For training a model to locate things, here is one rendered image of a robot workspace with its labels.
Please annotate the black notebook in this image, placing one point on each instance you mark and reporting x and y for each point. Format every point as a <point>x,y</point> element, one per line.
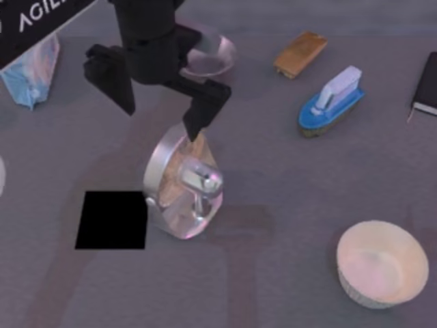
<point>425,85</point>

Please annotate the clear glass bowl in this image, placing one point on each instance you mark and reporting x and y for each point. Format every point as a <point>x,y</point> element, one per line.
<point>213,56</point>

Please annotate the black square patch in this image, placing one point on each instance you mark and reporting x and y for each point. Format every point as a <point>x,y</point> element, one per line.
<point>112,220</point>

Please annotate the blue and white scrub brush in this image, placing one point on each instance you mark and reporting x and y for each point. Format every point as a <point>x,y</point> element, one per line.
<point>329,104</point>

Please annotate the brown wooden block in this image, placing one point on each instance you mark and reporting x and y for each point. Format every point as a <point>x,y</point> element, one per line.
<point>300,54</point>

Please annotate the white ribbed bowl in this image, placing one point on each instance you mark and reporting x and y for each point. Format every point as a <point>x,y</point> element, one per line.
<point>380,264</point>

How to complete this task: Above are the entries; write them out again exactly, omitting the pictures.

Your response:
For training a model to locate things, here is one rendered image of a robot workspace with its labels.
Please annotate the black notebook in this image, placing one point on each instance you mark and reporting x and y for each point. Format every point as a <point>x,y</point> element, one per line.
<point>425,85</point>

Please annotate the clear glass bowl in this image, placing one point on each instance you mark and reporting x and y for each point. Format every point as a <point>x,y</point> element, one per line.
<point>213,56</point>

Please annotate the black square patch in this image, placing one point on each instance you mark and reporting x and y for each point. Format every point as a <point>x,y</point> element, one per line.
<point>112,220</point>

Please annotate the blue and white scrub brush in this image, placing one point on each instance you mark and reporting x and y for each point. Format every point as a <point>x,y</point> element, one per line.
<point>329,104</point>

Please annotate the brown wooden block in this image, placing one point on each instance you mark and reporting x and y for each point. Format every point as a <point>x,y</point> element, one per line.
<point>300,54</point>

Please annotate the white ribbed bowl in this image, placing one point on each instance you mark and reporting x and y for each point. Format every point as a <point>x,y</point> element, one per line.
<point>380,264</point>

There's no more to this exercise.